Write out the listing below character for character, though without its pictures.

** Opening Available data block **

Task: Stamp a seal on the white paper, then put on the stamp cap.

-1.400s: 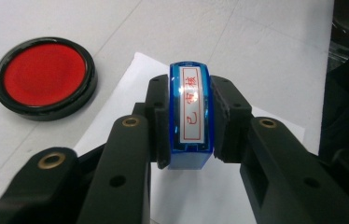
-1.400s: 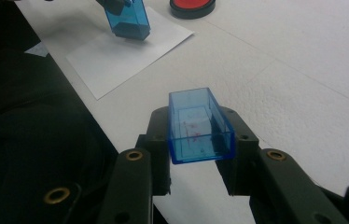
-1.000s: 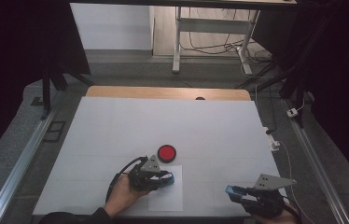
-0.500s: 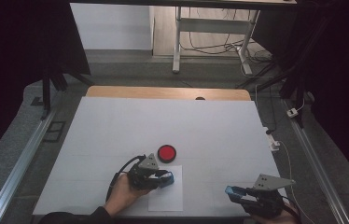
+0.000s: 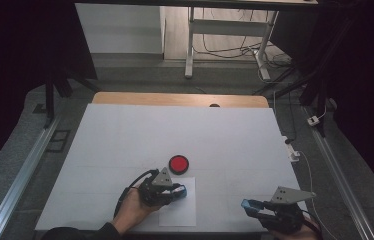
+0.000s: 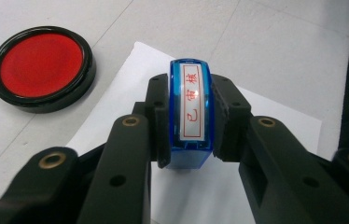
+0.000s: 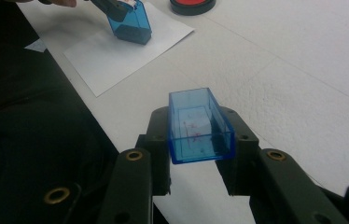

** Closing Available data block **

[Written response]
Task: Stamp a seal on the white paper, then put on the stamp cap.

-1.400s: 
-1.400s: 
-1.000s: 
-0.500s: 
+0.000s: 
+0.000s: 
+0.000s: 

This answer requires no further additions.